(Source information)

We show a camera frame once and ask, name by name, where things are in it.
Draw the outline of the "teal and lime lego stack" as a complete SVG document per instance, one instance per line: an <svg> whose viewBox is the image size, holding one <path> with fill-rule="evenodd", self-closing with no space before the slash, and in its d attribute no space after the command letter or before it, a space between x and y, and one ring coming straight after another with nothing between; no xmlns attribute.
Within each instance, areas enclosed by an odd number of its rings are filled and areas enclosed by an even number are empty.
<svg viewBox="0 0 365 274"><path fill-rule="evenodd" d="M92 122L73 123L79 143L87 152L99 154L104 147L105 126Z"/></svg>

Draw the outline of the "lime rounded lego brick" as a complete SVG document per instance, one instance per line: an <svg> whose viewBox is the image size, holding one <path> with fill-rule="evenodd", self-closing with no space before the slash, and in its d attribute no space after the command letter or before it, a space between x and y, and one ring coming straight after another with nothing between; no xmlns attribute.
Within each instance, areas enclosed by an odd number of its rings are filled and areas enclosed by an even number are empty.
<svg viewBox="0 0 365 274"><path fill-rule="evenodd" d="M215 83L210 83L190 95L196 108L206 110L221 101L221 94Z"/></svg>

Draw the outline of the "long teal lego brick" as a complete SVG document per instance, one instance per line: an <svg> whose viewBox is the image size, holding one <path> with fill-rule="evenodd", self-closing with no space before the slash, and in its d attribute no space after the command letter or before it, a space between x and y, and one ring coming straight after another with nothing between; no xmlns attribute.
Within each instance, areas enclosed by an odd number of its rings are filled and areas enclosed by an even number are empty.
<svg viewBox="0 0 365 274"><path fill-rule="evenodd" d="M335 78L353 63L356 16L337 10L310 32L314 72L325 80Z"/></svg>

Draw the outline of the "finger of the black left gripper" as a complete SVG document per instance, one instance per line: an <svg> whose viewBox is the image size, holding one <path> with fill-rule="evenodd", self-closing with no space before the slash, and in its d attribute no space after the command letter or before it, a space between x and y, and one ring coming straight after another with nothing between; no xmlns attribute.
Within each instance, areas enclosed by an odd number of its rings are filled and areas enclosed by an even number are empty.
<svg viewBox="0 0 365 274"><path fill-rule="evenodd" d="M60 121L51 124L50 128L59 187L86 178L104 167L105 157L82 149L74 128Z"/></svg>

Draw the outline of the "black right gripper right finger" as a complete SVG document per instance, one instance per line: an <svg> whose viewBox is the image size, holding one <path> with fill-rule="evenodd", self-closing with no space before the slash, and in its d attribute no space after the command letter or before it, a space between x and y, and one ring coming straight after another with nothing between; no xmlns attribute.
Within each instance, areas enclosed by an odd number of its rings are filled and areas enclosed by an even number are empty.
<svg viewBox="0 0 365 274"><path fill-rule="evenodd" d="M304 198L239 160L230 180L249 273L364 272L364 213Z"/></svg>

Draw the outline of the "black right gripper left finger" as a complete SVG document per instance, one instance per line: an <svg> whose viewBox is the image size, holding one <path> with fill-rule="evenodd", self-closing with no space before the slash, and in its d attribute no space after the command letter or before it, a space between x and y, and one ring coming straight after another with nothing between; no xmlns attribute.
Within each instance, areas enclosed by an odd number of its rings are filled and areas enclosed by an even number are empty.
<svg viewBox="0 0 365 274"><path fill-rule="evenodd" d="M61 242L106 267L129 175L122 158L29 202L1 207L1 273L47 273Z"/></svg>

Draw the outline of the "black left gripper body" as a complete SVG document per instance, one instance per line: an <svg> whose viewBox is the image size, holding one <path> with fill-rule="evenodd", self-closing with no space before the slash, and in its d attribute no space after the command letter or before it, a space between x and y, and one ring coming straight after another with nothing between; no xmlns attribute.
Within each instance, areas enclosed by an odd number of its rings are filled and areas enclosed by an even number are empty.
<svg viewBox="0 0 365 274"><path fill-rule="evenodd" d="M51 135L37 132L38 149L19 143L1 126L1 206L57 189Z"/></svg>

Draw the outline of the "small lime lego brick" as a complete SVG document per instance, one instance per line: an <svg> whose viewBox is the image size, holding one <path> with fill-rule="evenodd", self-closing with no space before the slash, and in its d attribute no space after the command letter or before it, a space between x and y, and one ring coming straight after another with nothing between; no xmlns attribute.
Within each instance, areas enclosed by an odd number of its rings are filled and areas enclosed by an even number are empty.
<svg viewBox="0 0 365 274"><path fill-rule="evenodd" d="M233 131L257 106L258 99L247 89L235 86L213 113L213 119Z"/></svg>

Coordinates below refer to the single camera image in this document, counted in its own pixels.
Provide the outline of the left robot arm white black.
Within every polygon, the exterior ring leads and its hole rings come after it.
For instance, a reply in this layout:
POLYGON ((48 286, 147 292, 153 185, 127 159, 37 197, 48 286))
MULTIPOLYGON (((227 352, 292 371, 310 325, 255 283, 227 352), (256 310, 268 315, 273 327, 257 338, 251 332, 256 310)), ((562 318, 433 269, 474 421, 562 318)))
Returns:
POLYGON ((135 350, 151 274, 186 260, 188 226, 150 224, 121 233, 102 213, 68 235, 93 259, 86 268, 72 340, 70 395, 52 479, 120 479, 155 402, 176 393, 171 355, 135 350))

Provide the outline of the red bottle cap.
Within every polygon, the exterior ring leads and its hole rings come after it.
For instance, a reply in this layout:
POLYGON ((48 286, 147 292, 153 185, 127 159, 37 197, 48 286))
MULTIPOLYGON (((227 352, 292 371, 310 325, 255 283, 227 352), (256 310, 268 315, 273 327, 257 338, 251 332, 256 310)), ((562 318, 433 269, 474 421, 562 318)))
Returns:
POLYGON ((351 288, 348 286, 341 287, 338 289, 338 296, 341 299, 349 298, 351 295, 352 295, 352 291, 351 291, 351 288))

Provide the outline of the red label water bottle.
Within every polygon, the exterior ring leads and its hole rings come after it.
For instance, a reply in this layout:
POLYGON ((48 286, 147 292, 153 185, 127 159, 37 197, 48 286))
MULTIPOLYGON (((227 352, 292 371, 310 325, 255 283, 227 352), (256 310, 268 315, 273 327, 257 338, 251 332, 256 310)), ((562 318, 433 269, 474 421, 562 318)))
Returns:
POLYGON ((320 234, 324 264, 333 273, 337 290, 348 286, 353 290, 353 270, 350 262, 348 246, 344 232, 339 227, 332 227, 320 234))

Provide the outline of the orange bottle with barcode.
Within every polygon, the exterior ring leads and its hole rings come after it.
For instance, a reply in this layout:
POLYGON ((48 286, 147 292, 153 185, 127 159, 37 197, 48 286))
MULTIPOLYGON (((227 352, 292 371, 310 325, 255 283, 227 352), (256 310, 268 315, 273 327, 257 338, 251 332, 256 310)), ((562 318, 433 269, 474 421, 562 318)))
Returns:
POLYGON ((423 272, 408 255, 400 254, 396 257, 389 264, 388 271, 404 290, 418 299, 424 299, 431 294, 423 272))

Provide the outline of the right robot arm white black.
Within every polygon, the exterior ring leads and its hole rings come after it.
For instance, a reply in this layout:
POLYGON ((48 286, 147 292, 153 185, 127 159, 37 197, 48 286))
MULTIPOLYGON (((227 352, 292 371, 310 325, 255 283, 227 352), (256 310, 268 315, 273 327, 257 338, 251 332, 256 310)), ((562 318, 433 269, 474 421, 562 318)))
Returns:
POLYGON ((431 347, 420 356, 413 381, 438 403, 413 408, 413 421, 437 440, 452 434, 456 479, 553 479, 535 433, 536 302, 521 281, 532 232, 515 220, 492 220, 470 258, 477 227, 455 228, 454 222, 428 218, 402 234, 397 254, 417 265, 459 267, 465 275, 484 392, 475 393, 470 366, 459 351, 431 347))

---

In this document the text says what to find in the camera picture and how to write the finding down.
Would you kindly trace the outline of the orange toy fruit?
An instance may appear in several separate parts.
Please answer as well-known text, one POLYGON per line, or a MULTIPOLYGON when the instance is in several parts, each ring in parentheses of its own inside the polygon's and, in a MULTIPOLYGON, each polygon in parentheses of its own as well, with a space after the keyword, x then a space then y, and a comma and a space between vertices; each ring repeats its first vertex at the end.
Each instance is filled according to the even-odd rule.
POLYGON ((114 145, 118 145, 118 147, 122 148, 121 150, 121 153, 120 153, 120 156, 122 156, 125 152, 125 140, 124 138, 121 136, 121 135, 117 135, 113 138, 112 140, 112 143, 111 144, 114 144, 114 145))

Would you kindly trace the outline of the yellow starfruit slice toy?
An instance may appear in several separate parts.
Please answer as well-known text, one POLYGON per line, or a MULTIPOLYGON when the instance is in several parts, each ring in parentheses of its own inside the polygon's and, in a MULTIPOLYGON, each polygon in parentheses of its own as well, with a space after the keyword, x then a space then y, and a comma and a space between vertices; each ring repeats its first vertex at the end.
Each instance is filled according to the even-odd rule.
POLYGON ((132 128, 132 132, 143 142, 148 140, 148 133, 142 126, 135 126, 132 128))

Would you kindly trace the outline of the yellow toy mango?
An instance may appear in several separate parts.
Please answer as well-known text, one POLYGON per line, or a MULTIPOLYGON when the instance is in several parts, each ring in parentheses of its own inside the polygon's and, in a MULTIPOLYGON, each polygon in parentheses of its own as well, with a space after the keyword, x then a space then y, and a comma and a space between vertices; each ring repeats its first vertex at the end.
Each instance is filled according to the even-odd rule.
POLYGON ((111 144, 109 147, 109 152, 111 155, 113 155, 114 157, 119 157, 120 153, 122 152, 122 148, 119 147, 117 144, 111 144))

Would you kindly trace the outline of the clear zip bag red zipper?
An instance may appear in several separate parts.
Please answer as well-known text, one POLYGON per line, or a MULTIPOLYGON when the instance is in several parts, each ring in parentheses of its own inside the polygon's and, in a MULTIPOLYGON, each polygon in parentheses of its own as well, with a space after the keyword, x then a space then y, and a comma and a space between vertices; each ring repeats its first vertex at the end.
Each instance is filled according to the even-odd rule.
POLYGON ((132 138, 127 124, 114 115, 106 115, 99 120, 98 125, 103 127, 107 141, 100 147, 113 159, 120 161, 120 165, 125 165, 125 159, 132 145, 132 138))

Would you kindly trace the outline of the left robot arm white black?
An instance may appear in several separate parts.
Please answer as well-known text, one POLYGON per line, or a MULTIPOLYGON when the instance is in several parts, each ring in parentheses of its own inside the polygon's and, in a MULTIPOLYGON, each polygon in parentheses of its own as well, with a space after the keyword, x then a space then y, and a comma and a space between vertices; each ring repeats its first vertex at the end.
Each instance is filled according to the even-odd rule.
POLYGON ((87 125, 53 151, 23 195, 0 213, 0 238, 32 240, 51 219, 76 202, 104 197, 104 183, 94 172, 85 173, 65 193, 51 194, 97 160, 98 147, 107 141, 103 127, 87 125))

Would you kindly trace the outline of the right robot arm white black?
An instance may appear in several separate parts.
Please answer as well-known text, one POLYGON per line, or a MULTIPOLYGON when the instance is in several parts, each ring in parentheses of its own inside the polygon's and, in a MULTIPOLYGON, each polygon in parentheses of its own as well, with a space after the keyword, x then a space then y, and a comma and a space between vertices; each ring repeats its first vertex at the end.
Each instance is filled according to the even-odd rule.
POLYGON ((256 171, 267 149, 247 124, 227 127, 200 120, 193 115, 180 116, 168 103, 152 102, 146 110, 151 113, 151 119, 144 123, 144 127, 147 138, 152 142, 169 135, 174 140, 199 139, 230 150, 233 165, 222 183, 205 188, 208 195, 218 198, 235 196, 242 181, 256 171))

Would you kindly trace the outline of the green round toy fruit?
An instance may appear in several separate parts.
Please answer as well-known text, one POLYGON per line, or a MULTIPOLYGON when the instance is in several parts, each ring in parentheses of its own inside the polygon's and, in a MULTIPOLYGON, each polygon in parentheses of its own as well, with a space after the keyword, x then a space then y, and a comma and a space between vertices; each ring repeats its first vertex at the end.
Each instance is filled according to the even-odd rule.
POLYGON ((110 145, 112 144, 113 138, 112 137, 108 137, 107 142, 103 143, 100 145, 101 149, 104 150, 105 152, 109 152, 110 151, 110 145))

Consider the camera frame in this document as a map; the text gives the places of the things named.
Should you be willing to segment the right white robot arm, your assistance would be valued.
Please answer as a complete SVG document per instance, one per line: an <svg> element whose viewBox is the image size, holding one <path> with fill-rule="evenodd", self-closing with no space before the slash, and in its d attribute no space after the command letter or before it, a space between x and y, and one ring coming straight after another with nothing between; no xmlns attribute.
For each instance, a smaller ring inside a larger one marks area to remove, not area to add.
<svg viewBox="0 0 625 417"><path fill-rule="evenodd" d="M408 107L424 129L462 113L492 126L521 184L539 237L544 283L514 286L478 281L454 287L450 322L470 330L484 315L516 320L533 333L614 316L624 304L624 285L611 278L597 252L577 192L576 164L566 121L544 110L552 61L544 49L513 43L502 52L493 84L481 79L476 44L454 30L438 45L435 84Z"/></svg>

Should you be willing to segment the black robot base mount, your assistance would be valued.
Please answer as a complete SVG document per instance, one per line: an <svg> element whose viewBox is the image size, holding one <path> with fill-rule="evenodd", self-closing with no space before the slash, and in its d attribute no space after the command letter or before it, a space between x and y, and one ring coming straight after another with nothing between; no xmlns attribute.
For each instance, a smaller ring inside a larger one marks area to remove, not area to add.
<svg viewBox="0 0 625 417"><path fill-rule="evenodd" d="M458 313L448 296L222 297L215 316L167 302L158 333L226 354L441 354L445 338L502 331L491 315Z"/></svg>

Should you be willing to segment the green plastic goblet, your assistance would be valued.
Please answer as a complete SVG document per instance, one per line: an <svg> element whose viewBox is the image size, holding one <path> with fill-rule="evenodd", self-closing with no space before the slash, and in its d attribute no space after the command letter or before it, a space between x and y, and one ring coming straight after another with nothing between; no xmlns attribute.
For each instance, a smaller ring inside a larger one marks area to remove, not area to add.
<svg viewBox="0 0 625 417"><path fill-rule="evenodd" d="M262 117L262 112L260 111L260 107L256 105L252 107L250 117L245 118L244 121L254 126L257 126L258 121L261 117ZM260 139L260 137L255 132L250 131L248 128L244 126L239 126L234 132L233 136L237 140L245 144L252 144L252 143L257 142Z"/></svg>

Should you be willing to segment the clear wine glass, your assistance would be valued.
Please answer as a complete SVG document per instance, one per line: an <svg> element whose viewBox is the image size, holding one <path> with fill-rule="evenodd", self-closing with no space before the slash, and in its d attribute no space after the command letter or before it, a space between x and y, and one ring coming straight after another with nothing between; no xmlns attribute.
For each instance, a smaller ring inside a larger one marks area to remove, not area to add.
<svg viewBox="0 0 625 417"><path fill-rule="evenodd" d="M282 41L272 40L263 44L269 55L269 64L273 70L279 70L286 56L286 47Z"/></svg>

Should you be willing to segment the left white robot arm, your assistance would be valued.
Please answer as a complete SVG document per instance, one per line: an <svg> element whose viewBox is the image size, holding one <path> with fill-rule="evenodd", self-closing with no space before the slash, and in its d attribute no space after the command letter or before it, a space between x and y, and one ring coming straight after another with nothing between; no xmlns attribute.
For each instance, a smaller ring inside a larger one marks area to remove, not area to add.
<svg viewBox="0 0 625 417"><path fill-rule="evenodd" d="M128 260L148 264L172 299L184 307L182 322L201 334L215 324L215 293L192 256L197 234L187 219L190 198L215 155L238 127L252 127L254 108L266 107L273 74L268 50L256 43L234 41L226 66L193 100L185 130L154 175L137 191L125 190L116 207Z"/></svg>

(Exercise brief)
Going through the listing above, copy out every line that has the string "Provide".

(Response area)
Provide the outline of the left robot arm white black.
Provide the outline of the red bottle cap.
Provide the outline of the red label water bottle.
Provide the outline of the orange bottle with barcode.
Provide the outline of the right robot arm white black.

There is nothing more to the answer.